▶ [What you are asked to do]
Exactly as written, copy the lines of the data below from the first through the one containing "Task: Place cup".

▶ [Excerpted records]
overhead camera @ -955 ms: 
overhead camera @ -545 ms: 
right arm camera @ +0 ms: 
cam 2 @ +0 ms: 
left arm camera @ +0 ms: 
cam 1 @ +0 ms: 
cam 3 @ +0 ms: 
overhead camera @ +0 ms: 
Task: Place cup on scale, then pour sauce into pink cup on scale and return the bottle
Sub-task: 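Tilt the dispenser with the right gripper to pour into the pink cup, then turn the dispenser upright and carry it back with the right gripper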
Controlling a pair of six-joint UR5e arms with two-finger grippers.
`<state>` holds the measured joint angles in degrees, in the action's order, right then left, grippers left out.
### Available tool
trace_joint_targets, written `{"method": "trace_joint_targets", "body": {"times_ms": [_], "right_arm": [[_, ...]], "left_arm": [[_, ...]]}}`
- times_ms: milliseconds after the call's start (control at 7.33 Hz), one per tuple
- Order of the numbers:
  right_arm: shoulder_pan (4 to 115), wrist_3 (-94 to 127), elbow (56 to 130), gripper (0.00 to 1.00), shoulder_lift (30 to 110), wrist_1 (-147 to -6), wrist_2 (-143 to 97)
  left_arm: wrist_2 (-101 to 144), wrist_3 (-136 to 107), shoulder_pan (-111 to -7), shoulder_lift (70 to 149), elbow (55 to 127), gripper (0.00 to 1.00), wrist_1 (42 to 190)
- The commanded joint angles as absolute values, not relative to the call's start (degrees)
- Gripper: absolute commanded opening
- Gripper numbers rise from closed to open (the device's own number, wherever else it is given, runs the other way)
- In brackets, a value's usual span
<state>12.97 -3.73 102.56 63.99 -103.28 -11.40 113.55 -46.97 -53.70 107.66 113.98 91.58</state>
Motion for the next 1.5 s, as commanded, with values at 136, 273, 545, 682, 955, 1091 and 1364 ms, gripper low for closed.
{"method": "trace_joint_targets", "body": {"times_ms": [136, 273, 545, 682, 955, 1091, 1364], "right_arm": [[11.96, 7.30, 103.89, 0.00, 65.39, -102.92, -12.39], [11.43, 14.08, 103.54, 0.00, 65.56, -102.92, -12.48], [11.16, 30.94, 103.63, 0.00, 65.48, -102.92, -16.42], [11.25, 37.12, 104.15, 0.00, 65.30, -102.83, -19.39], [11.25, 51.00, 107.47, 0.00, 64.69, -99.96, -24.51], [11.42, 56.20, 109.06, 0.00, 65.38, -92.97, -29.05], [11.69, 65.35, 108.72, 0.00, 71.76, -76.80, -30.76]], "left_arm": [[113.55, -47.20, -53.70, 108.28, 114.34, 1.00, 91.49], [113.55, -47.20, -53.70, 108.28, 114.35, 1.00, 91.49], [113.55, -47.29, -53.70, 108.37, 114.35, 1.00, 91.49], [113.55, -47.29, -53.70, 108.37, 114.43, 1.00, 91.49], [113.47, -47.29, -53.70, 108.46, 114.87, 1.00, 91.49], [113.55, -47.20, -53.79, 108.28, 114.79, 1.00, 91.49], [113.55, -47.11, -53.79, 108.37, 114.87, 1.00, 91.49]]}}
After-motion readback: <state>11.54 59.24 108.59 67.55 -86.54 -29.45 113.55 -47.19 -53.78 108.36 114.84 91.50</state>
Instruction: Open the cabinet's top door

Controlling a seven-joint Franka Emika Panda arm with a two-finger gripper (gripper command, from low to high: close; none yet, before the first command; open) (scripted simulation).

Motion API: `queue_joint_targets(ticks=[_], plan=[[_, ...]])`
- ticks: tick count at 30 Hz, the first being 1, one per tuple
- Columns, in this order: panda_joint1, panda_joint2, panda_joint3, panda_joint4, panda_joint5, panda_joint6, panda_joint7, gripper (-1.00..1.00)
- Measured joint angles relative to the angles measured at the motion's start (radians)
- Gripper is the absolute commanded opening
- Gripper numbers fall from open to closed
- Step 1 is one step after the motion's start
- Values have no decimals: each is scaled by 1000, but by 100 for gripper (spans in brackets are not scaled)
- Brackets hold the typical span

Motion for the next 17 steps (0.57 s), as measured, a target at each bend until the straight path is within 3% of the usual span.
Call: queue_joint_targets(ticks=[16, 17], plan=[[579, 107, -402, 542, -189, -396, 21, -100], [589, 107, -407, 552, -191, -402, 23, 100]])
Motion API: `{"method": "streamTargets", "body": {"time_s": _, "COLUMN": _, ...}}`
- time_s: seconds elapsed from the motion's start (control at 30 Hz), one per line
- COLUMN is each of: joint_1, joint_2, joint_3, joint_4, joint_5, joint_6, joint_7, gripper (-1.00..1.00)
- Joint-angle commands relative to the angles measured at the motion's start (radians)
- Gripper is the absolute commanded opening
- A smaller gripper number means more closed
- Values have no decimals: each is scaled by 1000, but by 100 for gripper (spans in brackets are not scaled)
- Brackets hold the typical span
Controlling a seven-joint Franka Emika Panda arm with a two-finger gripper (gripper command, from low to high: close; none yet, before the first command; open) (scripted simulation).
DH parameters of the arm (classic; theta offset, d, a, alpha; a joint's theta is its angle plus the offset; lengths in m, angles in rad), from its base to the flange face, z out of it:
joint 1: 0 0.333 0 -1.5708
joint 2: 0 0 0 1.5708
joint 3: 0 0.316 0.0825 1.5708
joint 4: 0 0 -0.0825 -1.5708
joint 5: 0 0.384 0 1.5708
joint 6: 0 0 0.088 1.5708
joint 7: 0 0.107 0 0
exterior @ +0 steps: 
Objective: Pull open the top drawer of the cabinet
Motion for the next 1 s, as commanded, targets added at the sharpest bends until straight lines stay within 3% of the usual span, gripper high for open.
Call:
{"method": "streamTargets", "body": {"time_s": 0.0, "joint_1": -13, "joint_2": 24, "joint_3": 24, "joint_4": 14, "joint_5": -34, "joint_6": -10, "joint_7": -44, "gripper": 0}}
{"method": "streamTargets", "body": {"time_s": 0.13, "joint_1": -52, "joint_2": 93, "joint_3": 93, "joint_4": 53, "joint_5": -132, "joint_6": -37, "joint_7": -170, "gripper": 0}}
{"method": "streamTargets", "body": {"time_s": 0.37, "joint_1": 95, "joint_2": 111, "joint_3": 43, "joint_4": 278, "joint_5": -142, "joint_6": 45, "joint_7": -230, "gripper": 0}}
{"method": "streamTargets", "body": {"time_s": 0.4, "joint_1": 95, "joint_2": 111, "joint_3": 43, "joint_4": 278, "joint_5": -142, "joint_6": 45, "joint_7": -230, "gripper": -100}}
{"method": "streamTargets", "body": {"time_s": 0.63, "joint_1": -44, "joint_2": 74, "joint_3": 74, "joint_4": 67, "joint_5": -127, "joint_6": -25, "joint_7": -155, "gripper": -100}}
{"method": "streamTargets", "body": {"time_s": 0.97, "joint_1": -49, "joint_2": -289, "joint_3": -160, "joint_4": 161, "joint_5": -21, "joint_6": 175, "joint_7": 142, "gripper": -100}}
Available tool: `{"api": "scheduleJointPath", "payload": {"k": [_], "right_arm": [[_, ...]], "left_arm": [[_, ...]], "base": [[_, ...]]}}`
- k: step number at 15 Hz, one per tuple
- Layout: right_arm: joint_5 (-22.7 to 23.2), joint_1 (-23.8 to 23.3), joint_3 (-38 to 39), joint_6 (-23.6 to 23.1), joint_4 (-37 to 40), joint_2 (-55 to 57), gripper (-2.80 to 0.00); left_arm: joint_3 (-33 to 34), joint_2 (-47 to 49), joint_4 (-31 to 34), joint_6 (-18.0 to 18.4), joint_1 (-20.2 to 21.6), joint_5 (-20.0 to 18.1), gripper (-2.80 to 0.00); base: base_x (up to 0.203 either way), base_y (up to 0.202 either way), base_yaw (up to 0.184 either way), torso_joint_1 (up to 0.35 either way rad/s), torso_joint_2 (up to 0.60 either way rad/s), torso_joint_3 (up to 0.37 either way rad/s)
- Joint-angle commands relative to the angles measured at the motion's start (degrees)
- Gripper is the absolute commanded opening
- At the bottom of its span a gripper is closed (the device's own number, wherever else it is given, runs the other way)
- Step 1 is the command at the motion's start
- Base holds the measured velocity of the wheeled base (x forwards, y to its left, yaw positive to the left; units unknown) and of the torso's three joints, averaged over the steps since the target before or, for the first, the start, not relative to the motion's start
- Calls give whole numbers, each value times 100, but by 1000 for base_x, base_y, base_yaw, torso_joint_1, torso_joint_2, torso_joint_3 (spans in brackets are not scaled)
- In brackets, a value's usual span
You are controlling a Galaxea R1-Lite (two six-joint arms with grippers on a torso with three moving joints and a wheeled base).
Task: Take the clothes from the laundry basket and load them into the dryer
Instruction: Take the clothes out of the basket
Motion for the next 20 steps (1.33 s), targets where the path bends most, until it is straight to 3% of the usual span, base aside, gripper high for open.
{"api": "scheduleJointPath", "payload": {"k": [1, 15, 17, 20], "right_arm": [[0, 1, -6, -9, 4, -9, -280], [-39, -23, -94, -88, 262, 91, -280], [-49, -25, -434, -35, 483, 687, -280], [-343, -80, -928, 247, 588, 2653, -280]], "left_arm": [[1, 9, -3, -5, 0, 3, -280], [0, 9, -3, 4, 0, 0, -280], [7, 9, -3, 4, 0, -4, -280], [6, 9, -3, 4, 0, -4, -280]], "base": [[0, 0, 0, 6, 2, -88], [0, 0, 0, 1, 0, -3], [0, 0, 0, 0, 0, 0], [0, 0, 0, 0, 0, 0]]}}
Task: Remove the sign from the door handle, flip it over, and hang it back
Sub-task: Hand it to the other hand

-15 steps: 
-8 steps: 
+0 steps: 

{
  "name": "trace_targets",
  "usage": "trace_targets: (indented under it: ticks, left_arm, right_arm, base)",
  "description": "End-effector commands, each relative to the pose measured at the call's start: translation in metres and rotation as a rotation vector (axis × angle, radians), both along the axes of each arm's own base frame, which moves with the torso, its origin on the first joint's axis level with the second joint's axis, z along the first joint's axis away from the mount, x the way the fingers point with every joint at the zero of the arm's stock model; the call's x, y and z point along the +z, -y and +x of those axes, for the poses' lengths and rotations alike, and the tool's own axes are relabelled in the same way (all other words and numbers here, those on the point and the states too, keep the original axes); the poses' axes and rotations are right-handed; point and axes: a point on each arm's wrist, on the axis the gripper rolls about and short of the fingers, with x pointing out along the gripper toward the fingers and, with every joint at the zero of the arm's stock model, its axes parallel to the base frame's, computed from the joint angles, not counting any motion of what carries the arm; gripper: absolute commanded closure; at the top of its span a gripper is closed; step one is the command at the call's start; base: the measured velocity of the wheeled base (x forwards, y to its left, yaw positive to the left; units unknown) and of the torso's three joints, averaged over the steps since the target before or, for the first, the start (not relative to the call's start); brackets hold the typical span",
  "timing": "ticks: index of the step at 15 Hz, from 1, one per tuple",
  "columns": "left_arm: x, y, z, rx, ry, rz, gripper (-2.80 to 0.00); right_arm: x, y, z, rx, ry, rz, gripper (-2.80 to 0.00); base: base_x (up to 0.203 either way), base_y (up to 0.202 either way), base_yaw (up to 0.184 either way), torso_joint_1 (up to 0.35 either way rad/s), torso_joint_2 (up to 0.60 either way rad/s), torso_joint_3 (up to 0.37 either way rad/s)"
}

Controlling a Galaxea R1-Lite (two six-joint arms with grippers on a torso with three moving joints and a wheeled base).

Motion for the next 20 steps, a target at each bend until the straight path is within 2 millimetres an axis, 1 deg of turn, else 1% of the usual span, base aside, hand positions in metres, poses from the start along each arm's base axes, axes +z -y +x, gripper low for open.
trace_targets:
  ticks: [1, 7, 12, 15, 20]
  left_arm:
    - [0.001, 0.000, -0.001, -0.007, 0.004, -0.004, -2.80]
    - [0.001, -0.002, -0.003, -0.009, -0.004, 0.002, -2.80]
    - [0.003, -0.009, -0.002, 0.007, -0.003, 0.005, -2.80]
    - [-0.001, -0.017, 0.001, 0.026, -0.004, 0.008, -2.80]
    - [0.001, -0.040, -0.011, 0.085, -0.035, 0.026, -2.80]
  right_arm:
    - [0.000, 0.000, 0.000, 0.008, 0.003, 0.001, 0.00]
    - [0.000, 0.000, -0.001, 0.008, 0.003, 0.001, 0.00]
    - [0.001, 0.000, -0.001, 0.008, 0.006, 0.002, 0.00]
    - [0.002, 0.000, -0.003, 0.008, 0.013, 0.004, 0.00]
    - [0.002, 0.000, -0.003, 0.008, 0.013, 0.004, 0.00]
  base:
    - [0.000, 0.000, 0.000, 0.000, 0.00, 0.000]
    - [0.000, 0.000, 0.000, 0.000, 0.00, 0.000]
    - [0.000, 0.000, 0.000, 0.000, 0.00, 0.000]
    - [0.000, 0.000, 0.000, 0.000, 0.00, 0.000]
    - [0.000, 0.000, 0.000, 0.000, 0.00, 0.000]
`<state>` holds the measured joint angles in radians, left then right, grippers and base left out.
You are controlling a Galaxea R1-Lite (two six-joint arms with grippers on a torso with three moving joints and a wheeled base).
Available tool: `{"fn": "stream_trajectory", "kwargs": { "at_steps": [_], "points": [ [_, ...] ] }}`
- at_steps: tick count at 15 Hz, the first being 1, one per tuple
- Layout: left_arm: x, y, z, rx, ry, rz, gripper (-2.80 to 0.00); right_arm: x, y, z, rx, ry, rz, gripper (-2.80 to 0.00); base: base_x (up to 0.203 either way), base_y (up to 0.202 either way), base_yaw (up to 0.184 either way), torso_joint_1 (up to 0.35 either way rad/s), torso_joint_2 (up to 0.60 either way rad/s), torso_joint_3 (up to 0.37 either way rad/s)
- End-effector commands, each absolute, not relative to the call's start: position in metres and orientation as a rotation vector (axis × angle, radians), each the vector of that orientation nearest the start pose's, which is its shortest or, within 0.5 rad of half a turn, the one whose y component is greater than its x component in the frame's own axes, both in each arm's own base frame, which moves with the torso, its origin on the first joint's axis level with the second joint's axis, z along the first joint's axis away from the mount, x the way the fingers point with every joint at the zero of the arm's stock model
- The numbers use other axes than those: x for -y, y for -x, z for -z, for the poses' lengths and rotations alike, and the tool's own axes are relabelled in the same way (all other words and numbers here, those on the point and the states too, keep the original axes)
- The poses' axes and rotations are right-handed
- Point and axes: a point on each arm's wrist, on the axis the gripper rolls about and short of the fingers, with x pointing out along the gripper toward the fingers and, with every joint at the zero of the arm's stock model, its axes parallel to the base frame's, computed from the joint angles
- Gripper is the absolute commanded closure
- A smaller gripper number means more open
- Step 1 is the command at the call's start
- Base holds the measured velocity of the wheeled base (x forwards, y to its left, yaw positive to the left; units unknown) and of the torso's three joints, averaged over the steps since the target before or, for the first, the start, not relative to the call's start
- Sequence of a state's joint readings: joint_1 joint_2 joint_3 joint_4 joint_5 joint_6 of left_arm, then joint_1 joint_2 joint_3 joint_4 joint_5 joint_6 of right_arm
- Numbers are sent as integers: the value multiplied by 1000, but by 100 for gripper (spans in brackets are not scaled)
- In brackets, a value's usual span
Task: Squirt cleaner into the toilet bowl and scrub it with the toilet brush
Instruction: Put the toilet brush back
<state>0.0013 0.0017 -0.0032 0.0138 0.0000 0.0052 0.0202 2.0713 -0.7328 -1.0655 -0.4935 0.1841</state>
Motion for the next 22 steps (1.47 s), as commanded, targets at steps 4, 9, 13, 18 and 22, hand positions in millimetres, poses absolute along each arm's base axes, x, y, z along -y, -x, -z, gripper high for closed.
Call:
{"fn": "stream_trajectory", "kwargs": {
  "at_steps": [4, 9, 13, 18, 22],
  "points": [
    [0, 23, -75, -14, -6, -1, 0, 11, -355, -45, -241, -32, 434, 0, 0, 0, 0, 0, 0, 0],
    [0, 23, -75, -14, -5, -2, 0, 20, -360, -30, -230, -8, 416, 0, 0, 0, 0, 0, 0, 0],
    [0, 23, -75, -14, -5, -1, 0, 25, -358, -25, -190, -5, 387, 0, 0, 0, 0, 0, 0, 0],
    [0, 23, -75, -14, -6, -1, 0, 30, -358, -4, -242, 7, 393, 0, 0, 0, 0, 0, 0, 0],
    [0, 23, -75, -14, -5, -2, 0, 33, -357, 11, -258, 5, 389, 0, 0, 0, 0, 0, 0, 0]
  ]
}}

▶ [Answer box]
overhead camera @ -955 ms: 
overhead camera @ -545 ms: 
right arm camera @ +0 ms: 
cam 2 @ +0 ms: 
left arm camera @ +0 ms: 
cam 1 @ +0 ms: 
cam 3 @ +0 ms: 
overhead camera @ +0 ms: 
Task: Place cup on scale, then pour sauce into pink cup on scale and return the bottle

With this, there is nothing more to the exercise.